We are, Cohen thinks, now treading along a razor’s edge from Syria and the Baltic region to possibly Ukraine, where the deepening crisis of the US-backed government is leading to growing political extremism in Kiev (and in Washington).
Cohen ends with some relative “good news.” Political dissent against the escalating new Cold War seems to be breaking out at high levels in Washington and in Europe. Emmanuel Macron, the new French president, has publicly strayed significantly from Cold War Washington on relations with Russia and Putin personally, as well as on Syria and the need for a coalition against international terrorism. And several other European NATO governments, including Germany, are loudly protesting the US Senate’s new sanctions against Russia. Such policy disputes are evident even inside the Trump administration. Some of his top national-security advisers are urging that the primary American mission in Syria must be destroying President Assad and his forces, which can only lead to even more direct conflict with Russia. Others are urging instead that it be first and foremost the defeat of terrorist forces in Syria, which suggests an alliance with Russia, as Trump himself has periodically advocated. In addition, his advisers are sharply divided between those who want him to meet with Putin at the Hamburg G-20 in early July, and those who do not.

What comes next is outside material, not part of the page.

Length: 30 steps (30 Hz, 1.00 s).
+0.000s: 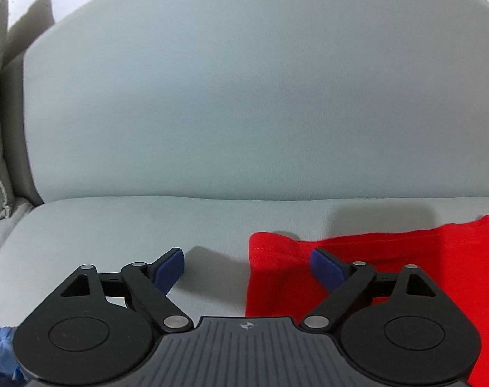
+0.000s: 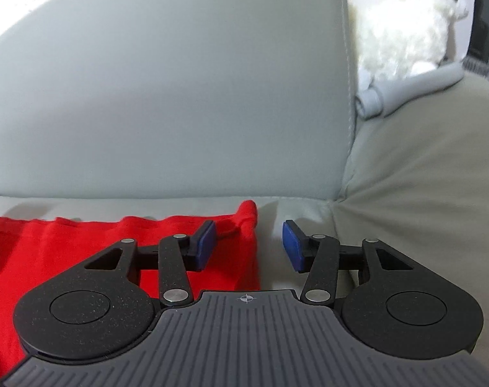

Politics without mainstream dissent got America into this new and more perilous Cold War with Russia, Cohen points out, and only real politics, which means struggle over policy, can diminish it. The mainstream American media still banishes real dissent, but politics often takes on a life of its own. Faint hope perhaps, but hope nonetheless—hope in our democracy, which only we ourselves can hijack.